*** Data shown Section Begins ***

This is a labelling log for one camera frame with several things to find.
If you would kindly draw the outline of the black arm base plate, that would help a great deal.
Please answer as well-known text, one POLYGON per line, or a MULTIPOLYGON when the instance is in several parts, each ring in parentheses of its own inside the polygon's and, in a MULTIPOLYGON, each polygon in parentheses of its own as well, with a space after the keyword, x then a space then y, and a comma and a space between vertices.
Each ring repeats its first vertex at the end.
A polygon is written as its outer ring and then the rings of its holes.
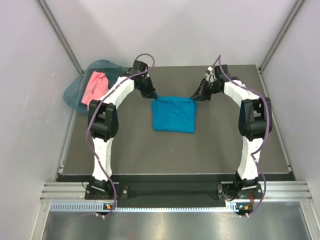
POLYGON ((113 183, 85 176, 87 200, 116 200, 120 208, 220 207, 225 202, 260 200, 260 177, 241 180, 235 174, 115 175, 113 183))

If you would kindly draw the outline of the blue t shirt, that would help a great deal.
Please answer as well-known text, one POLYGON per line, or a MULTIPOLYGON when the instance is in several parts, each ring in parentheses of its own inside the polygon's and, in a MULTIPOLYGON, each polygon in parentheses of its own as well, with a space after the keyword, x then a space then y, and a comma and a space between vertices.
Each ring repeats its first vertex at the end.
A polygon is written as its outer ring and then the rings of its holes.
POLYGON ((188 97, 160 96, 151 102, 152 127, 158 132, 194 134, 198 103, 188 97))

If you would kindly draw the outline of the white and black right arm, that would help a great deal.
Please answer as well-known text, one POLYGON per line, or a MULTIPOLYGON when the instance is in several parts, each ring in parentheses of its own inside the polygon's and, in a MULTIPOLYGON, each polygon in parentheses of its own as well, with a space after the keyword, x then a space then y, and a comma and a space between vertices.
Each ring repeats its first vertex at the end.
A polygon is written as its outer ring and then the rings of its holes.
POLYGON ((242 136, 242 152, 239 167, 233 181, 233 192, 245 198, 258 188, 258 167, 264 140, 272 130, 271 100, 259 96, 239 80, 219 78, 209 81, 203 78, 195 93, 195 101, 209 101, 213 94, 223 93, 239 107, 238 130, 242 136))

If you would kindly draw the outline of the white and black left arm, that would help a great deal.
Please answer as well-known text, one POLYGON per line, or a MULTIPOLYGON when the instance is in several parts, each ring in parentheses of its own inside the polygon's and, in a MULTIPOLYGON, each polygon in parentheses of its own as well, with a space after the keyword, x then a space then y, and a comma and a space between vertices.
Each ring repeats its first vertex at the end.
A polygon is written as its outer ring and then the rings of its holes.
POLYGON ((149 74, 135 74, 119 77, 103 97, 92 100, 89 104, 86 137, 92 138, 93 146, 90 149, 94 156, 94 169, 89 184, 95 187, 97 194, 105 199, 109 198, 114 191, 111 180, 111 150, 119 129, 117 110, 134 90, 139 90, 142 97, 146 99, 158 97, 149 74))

*** Data shown Section Ends ***
*** Data shown Section Begins ***

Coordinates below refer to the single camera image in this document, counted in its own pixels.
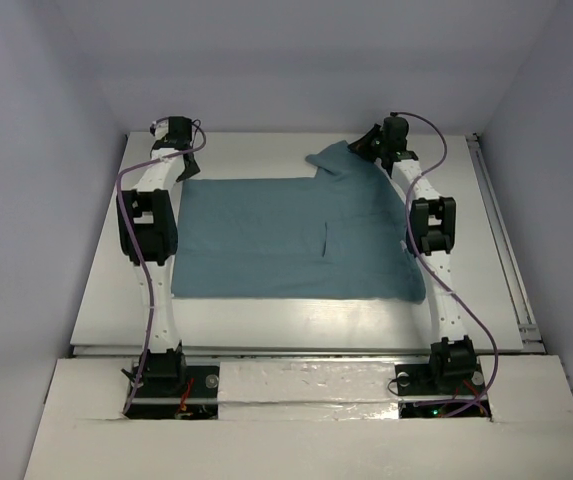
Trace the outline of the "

*** Data shown Section Ends ***

From the material above, copy out every line bearing the string "great".

If you would kindly draw the outline of the black arm base plate, that would help a great deal.
If you would kindly draw the outline of the blue t shirt, that would help a great deal.
If you would kindly draw the outline of the white and black right arm, that would help a great deal.
If you would kindly draw the outline of the white and black left arm, that would help a great deal.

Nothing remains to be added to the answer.